Spion Kop, just northeast of Warren's force, was the largest hill in the region, being over 430 m in height (relative height from its base). It lay almost exactly at the centre of the Boer line. If the British could capture this position and bring artillery to the hill then they would command the flanks of the surrounding Boer positions. On the night of 23 January, Warren sent part of his force, comprising a battalion (eight companies) of the Lancashire Fusiliers under Major-General Blomfield and a mixed battalion (six companies from the Royal Lancaster Regiment and two companies of South Lancashire Regiment) under Major-General Edward Woodgate, to secure Spion Kop. Lieutenant Colonel Alexander Thorneycroft was selected to lead the initial assault. (Thorneycroft was one of six "special service" officers, among who were also Robert Baden-Powell and Herbert Plumer, despatched to South Africa shortly before the war to recruit local irregular corps. Thorneycroft's mounted infantry were raised in Natal and numbered 360.)

The British climbed up the hill at night and in dense mist. They surprised the small Boer piquet and drove them off the kop at bayonet point. Of the 15 men in the Boer piquet, one was mortally wounded and his grave lies on the hill to this day. Ten British soldiers were wounded in the charge. The surviving Boers retreated down the hill to their camp waking up their fellow Boers by screaming "Die Engelse is op die kop!" (The English are on the hill!). A half-company of British sappers began to entrench the position with a mere 20 picks and 20 shovels (while almost 1,000 soldiers stood around idle) and Woodgate notified Warren of the successful capture of the hilltop.
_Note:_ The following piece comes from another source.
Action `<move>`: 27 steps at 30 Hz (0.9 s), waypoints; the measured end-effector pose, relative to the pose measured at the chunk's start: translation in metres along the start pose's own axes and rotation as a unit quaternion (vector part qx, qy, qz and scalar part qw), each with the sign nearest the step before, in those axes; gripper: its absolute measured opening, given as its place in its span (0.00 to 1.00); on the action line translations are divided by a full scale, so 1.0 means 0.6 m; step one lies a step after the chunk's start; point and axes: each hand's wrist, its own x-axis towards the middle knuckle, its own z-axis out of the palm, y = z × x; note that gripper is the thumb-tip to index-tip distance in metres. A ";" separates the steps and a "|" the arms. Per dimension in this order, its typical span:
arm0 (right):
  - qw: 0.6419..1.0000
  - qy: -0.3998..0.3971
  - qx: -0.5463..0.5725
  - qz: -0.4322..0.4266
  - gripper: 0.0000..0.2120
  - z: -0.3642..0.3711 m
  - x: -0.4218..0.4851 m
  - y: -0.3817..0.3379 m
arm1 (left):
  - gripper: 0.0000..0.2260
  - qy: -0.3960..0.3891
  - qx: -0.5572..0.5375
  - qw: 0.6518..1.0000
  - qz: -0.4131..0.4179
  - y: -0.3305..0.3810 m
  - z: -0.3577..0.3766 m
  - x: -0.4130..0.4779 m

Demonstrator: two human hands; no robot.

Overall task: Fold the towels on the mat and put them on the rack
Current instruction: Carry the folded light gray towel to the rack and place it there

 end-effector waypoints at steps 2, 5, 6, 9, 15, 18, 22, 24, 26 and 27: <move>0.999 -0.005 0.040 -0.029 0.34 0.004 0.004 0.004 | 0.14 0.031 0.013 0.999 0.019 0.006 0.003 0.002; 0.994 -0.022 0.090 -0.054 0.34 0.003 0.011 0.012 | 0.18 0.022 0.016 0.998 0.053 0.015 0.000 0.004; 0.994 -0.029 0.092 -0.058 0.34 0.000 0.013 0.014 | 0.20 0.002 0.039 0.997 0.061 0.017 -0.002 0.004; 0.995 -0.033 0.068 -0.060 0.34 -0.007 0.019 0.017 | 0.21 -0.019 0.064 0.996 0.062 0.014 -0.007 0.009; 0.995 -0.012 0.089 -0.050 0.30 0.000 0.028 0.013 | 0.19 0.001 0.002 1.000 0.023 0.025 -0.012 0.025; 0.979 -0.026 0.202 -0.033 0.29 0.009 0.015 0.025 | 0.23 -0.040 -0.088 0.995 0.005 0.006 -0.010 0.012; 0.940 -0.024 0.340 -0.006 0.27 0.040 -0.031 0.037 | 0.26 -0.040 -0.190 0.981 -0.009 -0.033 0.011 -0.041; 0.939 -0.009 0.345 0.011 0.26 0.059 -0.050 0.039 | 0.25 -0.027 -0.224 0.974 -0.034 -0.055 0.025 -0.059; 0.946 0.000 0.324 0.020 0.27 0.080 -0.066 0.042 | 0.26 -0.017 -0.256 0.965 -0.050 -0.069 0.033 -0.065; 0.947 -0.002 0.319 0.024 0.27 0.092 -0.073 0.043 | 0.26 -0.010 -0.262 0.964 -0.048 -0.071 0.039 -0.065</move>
As dawn broke, the British discovered that they held only the topographical crest of Spion Kop, while the military crest was another 150-200 metres further forward and lower than the British position. The military crest, on the edge of the plateau, effectively created dead ground in which the Boers could freely move without being seen by the British. The Boer positions on Green Hill, Conical Hill, Aloe Knoll and the Twin Peaks were all below the British held crest, but they could all fire upon the British trenches and the British had no heavy weapons on Spion Kop with which to return fire. The British had no direct knowledge of the topography of the summit and the darkness and fog had compounded the problem. Furthermore, the British trenches were inadequate for all defensive purposes. Because the summit of the kop was mostly hard rock, the trenches were at most 40 cm deep and provided an exceptionally poor defensive position – the British infantry in the trenches could not see over the crest of the plateau and the Boers were able to fire down the length of the crescent-shaped trench from the adjacent peaks.

The Boer generals were not unduly concerned by the news that the British had taken the kop. They knew that their artillery on Tabanyama could be brought to bear on the British position and that rifle fire could be brought to bear from parts of the kop not yet occupied by the British. However, the Boer generals also knew that sniping and artillery alone would not be sufficient to dislodge the British – and the Boer position was desperately vulnerable. If the British immediately established positions on Conical Hill and Aloe Knoll (the two unoccupied kopjes on the kop itself) they could bring their artillery to bear on Tabanyama, threatening the key Boer positions there. More importantly, there was a risk that the British would storm Trinity Peaks (Drielingkoppe) to the eastern end of Spion Kop. If Twin Peaks fell, the British would be able to turn the Boers' left flank and annihilate the main Boer encampment. The Boer generals realised that Spioen Kop would have to be stormed quickly if certain defeat were to be averted.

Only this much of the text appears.